How to complete this task:
Quote the material below exactly as written, from the first line to the line that holds "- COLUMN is", endpoints included.
- Opening Delimiter -
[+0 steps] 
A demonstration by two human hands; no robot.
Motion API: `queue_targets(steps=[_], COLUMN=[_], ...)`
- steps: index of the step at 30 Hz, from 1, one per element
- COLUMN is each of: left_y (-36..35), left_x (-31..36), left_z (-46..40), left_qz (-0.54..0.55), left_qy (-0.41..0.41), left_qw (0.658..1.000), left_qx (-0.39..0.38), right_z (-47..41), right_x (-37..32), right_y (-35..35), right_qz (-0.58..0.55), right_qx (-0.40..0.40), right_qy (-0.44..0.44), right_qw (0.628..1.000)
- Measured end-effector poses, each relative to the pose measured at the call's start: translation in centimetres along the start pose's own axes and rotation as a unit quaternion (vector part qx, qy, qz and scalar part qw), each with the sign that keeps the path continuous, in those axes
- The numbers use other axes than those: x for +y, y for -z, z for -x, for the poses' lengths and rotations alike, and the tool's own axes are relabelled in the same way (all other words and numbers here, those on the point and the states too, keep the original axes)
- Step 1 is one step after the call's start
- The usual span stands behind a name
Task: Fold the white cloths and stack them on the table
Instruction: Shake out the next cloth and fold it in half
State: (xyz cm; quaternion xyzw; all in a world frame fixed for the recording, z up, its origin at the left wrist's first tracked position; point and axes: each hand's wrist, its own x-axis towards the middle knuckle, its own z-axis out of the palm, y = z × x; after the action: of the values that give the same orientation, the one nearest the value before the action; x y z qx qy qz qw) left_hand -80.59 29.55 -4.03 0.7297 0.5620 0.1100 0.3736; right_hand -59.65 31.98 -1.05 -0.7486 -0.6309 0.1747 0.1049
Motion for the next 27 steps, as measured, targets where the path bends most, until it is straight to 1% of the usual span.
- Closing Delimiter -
Written answer:
[+0 steps] 
A demonstration by two human hands; no robot.
Motion API: `queue_targets(steps=[_], COLUMN=[_], ...)`
- steps: index of the step at 30 Hz, from 1, one per element
- COLUMN is each of: left_y (-36..35), left_x (-31..36), left_z (-46..40), left_qz (-0.54..0.55), left_qy (-0.41..0.41), left_qw (0.658..1.000), left_qx (-0.39..0.38), right_z (-47..41), right_x (-37..32), right_y (-35..35), right_qz (-0.58..0.55), right_qx (-0.40..0.40), right_qy (-0.44..0.44), right_qw (0.628..1.000)

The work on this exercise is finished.